*What is expected*
Scan the records below for the line with "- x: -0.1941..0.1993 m" and the line with "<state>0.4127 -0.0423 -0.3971". Repeat those two lines and every line between them exactly, and nothing else.

*Entries supplied*

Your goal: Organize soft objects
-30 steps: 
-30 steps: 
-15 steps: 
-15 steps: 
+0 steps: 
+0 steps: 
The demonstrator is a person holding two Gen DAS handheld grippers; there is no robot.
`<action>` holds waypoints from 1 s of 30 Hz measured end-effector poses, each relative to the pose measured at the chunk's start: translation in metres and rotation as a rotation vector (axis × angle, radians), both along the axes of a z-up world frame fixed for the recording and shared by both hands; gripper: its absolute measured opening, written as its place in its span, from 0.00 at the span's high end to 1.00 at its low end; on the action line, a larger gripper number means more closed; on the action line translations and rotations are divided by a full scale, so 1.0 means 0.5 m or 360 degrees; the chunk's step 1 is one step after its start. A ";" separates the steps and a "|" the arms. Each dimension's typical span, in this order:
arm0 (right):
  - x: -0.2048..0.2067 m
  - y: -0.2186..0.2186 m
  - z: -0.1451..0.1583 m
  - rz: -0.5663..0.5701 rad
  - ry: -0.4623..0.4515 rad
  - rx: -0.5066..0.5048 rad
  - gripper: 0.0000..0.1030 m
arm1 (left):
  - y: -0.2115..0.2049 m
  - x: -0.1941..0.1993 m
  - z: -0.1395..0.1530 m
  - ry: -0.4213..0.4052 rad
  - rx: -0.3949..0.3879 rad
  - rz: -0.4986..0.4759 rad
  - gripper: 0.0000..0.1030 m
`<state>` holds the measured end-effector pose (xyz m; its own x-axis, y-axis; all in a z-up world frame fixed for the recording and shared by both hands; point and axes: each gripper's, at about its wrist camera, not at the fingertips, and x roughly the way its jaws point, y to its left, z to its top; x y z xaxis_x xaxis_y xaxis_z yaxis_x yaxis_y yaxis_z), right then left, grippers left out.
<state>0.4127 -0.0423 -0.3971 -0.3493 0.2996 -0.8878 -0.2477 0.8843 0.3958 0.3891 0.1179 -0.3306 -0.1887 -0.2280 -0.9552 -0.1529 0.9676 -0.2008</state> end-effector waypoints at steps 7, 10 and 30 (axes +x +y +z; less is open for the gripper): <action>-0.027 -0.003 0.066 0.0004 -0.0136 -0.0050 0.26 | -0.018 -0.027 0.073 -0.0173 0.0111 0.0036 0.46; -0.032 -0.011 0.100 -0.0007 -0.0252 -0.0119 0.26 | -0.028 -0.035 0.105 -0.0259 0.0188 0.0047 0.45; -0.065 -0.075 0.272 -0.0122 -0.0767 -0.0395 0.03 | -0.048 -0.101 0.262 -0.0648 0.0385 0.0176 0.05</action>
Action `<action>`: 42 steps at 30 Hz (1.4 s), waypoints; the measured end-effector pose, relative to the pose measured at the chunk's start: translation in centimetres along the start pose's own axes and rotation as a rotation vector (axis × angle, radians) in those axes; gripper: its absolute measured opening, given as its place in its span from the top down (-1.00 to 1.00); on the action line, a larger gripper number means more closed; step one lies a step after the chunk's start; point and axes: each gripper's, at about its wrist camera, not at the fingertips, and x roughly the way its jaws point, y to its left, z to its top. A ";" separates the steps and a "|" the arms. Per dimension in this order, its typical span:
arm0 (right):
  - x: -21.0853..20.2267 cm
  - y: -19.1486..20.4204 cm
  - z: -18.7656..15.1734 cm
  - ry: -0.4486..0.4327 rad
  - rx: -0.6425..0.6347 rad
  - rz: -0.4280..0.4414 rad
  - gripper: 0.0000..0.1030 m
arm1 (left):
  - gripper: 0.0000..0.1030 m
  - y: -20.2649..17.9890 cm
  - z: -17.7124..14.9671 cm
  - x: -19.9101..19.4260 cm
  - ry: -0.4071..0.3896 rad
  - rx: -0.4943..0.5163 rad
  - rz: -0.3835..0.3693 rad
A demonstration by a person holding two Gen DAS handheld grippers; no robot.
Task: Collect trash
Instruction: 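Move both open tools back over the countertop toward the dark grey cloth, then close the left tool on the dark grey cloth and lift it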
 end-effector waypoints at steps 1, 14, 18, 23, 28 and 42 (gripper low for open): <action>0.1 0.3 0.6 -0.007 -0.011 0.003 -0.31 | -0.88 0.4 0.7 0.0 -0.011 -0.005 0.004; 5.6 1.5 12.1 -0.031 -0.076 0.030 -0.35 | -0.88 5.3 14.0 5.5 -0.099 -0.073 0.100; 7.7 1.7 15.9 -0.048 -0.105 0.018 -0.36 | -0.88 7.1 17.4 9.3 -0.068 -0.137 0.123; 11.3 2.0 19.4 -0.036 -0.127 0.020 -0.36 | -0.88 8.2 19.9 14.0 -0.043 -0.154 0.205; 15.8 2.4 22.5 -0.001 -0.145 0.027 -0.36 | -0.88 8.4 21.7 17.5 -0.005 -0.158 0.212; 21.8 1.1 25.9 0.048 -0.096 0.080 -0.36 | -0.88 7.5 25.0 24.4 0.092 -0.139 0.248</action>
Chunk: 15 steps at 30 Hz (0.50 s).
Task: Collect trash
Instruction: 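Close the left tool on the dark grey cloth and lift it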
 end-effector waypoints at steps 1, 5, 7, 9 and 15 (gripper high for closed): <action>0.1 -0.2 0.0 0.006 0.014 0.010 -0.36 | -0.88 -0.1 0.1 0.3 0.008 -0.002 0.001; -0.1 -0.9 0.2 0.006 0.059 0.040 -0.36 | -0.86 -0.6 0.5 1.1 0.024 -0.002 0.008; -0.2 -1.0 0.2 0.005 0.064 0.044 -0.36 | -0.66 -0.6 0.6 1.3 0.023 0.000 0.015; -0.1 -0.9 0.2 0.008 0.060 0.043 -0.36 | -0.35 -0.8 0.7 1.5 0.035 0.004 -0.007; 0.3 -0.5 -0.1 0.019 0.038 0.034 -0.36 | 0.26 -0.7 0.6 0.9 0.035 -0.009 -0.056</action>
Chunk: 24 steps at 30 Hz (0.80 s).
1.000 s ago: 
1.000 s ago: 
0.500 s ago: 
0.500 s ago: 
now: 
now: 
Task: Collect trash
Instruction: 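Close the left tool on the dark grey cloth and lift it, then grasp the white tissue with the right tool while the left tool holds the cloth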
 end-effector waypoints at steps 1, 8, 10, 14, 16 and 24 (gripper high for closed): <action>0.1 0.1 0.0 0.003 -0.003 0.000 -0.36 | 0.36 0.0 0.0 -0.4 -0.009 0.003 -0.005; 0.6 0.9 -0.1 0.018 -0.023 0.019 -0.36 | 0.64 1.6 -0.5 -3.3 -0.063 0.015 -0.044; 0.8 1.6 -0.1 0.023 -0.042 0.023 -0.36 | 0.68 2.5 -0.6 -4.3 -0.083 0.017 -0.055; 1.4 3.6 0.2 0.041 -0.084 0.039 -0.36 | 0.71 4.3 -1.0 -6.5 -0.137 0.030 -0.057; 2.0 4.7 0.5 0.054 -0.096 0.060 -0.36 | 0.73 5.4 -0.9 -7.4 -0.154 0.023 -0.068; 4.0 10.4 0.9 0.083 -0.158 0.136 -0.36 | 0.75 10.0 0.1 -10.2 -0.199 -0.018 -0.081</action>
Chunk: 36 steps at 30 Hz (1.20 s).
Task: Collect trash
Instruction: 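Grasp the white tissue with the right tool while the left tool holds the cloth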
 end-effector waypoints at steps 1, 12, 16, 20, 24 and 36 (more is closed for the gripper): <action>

*Exercise result*
  - x: -0.1941..0.1993 m
  - z: -0.1395..0.1530 m
  - ry: -0.4213..0.4052 rad
  - rx: -0.3949..0.3879 rad
  - rz: -0.4986..0.4759 rad
  - gripper: 0.0000..0.1030 m
`<state>` holds the measured end-effector pose (xyz m; its own x-axis, y-axis; all in a z-up world frame fixed for the recording and shared by both hands; point and axes: each gripper's, at about its wrist camera, not at the fingertips, and x roughly the way its jaws point, y to its left, z to its top; x y z xaxis_x xaxis_y xaxis_z yaxis_x yaxis_y yaxis_z), right then left, grippers left out.
<state>0.4127 -0.0423 -0.3971 -0.3493 0.2996 -0.8878 -0.2477 0.8843 0.3958 0.3891 0.1179 -0.3306 -0.1887 -0.2280 -0.9552 -0.1529 0.9676 -0.2008</state> end-effector waypoints at steps 7, 10 and 30 (axes +x +y +z; less is open for the gripper): <action>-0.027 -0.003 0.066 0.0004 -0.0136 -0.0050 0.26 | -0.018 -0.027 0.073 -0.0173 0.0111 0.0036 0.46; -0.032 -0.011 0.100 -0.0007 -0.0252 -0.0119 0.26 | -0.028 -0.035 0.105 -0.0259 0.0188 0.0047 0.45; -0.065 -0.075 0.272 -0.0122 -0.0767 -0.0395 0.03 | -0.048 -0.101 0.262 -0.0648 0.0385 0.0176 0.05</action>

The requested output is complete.